An Evolved Wavelet Library Based on Genetic Algorithm

1Department of Electronics and Communication Engineering, Anna University, Chennai 600025, India
2Department of Electronics and Communication Engineering, Loyola-ICAM College of Engineering and Technology (LICET), Chennai 600034, India

Received 28 January 2014; Revised 31 July 2014; Accepted 28 August 2014; Published 27 October 2014

Academic Editor: Dimitrios A. Karras

Copyright © 2014 D. Vaithiyanathan et al. This is an open access article distributed under the Creative Commons Attribution License, which permits unrestricted use, distribution, and reproduction in any medium, provided the original work is properly cited.

Abstract

As the size of the images being captured increases, there is a need for a robust algorithm for image compression which satiates the bandwidth limitation of the transmitted channels and preserves the image resolution without considerable loss in the image quality.
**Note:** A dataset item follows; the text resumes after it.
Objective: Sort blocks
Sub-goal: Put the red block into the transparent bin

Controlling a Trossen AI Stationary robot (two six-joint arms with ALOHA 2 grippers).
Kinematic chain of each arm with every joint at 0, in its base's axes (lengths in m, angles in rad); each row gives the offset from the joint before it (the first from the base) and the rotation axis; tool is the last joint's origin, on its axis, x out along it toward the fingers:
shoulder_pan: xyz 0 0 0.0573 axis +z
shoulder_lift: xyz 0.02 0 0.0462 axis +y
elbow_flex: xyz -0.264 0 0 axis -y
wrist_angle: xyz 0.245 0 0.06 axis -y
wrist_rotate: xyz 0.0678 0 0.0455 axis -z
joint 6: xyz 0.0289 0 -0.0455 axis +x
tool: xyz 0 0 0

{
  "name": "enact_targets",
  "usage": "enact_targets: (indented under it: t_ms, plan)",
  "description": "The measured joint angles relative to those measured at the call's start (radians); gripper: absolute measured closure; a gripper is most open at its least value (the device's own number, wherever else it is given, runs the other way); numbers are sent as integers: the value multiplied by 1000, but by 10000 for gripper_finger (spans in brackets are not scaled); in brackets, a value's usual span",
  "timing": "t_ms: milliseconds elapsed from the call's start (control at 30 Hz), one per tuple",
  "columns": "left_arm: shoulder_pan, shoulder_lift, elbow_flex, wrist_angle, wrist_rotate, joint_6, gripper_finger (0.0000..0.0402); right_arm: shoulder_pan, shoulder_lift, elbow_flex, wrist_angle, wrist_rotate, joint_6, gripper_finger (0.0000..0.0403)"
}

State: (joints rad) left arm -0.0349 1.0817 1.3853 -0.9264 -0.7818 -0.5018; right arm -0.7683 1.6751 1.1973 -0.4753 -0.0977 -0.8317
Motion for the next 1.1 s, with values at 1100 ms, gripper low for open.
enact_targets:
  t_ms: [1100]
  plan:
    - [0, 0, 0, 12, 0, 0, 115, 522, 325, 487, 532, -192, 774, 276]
Many conventional image compression algorithms use wavelet transform which can significantly reduce the number of bits needed to represent a pixel and the process of quantization and thresholding further increases the compression. In this paper the authors evolve two sets of wavelet filter coefficients using genetic algorithm (GA), one for the whole image portion except the edge areas and the other for the portions near the edges in the image (i.e., global and local filters). Images are initially separated into several groups based on their frequency content, edges, and textures and the wavelet filter coefficients are evolved separately for each group. As there is a possibility of the GA settling in local maximum, we introduce a new shuffling operator to prevent the GA from this effect. The GA used to evolve filter coefficients primarily focuses on maximizing the peak signal to noise ratio (PSNR). The evolved filter coefficients by the proposed method outperform the existing methods by a 0.31 dB improvement in the average PSNR and a 0.39 dB improvement in the maximum PSNR.